What to work on:
Every line of the data below should be repeated exactly, and no picture should be copied.

Collected material:
────

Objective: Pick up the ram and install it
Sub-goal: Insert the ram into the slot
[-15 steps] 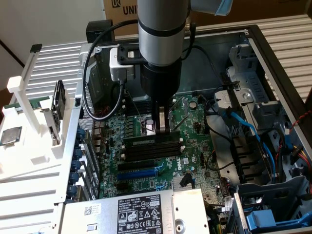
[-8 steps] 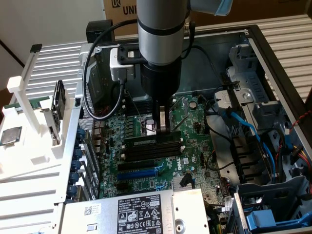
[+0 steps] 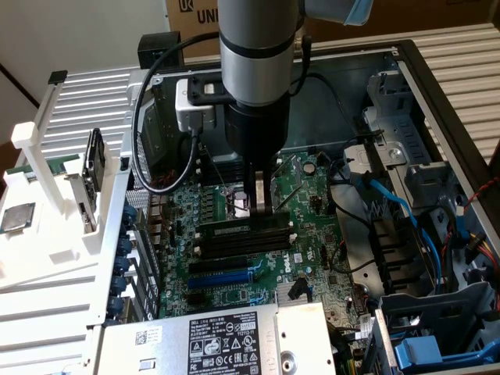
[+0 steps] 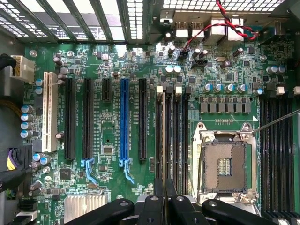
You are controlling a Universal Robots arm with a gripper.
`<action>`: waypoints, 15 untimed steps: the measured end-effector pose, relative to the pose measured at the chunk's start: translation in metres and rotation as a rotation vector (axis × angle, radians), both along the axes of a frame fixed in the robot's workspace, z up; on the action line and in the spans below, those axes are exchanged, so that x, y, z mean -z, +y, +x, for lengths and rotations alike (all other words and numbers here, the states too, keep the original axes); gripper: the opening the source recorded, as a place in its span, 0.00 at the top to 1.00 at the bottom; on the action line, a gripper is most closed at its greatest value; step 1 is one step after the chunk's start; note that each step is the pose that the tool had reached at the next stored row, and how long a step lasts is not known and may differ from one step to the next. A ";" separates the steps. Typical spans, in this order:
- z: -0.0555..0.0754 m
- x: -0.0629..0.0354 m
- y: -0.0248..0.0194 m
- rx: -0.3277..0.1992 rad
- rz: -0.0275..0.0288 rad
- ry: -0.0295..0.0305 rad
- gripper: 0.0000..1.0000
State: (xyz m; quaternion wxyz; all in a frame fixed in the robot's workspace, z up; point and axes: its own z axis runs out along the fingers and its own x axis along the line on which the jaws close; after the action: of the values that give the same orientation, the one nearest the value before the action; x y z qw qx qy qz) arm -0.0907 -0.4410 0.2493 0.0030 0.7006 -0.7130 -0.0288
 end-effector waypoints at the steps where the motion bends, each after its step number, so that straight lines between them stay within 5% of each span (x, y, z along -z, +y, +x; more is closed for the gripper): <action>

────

Task result:
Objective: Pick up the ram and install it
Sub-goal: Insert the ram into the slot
[-15 steps] 
[-8 steps] 
[+0 steps] 
[+0 steps] 
You are controlling a Universal Robots arm with a gripper.
`<action>`: waypoints, 15 untimed steps: the measured end-effector pose, relative to the pose measured at the chunk's start: translation in metres and rotation as a rotation vector (axis × angle, radians), both along the axes of a frame fixed in the robot's workspace, z up; on the action line and in the spans below, those axes are exchanged, so that x, y, z mean -z, +y, +x, for lengths and rotations alike (all other words and numbers here, the states too, keep the original axes); gripper: the opening the source recorded, as a place in its span, 0.00 at the top to 1.00 at the bottom; on the action line, a gripper is most closed at its greatest value; step 1 is one step after the chunk's start; note that each step is the pose that the tool had reached at the next stored row, and how long a step lasts is not known and may differ from one step to the next. A ";" separates the steps. Typical spans, in this order:
- z: -0.0555..0.0754 m
- x: -0.0629..0.0354 m
- y: -0.0248..0.0194 m
- rx: -0.3277..0.1992 rad
- rz: -0.0275..0.0288 rad
- ry: -0.0295..0.0305 rad
- gripper: 0.0000..1.0000
State: (xyz m; quaternion wxyz; all in a frame fixed in the robot's workspace, z up; point and axes: its own z axis runs out along the fingers and its own x axis along the line on which the jaws close; after the action: of the values that give the same orientation, the one nearest the value before the action; x y z qw qx qy qz) arm -0.0907 -0.4410 0.2493 0.0030 0.7006 -0.7130 -0.0288
 end-effector waypoints at the steps where the motion bends, each after its step number, so that straight lines between them stay within 5% of each span (x, y, z along -z, +y, +x; more is closed for the gripper): <action>

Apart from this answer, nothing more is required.